◆ WHAT NEEDS TO BE DONE:
Using the listing below, count the lines in which "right" appears; give the count alone.

____ INPUT DATA

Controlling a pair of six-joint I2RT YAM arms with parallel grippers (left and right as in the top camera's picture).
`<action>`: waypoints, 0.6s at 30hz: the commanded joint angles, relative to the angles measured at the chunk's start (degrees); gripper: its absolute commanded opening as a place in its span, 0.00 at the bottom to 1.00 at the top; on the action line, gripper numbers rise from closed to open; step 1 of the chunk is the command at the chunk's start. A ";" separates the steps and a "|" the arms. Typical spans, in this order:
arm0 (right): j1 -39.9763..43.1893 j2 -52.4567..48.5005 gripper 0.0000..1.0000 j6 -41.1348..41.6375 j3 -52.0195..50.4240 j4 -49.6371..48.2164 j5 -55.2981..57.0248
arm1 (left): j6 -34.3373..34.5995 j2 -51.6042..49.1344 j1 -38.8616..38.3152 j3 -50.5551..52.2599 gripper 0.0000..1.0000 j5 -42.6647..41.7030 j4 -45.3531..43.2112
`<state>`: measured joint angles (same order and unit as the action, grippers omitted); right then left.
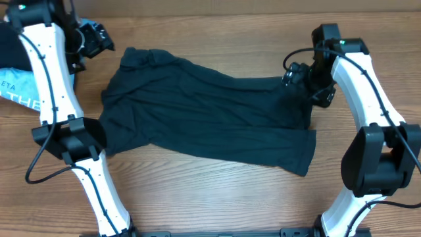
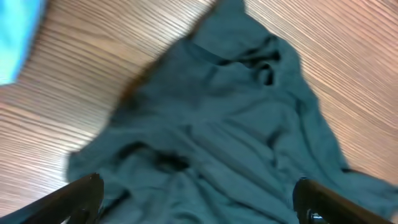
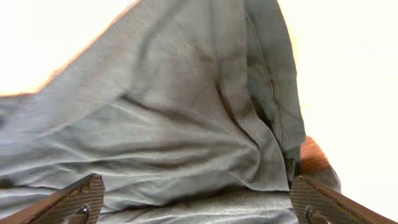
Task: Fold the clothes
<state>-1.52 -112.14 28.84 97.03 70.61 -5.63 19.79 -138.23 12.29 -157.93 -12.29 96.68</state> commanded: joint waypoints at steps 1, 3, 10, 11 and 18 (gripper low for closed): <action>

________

◆ RESPONSE BOX:
3